Problem details: Your task is to transcribe, without alteration, the lines from the top of the material below through the line bearing "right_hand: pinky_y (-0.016", inclusive.

Data section:
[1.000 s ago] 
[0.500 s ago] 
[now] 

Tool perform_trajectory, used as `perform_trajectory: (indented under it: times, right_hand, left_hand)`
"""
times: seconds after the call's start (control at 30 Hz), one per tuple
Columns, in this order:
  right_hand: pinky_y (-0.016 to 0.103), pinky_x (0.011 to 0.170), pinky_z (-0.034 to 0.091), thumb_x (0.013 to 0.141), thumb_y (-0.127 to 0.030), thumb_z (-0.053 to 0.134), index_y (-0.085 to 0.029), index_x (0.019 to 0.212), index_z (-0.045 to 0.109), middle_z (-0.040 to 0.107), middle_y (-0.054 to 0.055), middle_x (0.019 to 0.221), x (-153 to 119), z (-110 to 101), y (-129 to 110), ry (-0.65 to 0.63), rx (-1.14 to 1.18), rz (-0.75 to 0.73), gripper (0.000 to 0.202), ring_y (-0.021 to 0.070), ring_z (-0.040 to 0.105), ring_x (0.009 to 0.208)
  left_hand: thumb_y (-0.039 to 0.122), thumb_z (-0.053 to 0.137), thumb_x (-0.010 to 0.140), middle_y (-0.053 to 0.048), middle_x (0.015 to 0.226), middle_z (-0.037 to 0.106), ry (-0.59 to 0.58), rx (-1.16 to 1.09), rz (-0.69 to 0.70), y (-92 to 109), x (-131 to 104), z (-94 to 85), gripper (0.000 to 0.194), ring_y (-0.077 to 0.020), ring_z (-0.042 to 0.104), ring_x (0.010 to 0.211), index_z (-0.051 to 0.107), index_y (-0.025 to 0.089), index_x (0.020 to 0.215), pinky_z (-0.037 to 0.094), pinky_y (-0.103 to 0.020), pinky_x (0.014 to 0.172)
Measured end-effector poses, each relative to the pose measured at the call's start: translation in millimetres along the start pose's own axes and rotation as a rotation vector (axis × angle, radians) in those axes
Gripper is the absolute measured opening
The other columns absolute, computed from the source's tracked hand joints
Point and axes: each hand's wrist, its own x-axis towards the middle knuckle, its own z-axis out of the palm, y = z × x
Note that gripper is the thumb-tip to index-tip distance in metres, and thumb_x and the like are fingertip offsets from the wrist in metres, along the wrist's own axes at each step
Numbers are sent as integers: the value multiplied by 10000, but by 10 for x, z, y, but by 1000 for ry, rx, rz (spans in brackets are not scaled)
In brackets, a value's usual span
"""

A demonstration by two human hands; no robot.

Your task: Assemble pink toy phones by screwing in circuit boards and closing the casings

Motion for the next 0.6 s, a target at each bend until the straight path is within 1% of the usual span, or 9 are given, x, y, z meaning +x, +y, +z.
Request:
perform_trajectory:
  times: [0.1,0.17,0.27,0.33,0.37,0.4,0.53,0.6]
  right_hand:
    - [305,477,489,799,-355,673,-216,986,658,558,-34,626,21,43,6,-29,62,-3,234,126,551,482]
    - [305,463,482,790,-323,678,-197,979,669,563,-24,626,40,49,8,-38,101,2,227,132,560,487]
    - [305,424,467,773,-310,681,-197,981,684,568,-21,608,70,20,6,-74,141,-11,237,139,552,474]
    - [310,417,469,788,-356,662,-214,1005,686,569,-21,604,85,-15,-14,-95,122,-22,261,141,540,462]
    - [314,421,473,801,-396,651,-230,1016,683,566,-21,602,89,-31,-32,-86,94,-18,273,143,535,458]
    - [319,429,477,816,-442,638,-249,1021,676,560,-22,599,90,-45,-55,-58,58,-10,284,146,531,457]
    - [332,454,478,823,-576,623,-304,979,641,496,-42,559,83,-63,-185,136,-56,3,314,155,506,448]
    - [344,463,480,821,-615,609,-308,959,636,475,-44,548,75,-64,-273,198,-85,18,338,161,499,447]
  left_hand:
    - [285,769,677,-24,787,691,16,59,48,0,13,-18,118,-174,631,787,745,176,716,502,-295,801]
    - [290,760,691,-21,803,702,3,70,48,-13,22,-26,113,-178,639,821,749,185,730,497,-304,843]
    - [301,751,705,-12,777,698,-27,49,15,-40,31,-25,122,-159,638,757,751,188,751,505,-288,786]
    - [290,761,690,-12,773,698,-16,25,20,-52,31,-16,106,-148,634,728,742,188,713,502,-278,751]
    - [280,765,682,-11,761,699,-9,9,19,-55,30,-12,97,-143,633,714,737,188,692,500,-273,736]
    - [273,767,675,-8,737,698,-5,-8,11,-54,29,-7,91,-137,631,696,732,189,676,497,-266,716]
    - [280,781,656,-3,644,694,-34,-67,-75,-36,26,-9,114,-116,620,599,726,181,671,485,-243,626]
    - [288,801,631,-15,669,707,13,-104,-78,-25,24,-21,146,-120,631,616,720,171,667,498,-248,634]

Problem solution:
[1.000 s ago] 
[0.500 s ago] 
[now] 

Tool perform_trajectory, used as `perform_trajectory: (indented under it: times, right_hand, left_hand)`
"""
times: seconds after the call's start (control at 30 Hz), one per tuple
Columns, in this order:
  right_hand: pinky_y (-0.016 to 0.103), pinky_x (0.011 to 0.170), pinky_z (-0.034 to 0.091), thumb_x (0.013 to 0.141), thumb_y (-0.127 to 0.030), thumb_z (-0.053 to 0.134), index_y (-0.085 to 0.029), index_x (0.019 to 0.212), index_z (-0.045 to 0.109), middle_z (-0.040 to 0.107), middle_y (-0.054 to 0.055), middle_x (0.019 to 0.221), x (-153 to 119), z (-110 to 101), y (-129 to 110), ry (-0.65 to 0.63), rx (-1.14 to 1.18), rz (-0.75 to 0.73), gripper (0.000 to 0.202), ring_y (-0.021 to 0.070), ring_z (-0.040 to 0.105), ring_x (0.009 to 0.208)

Now the output is complete.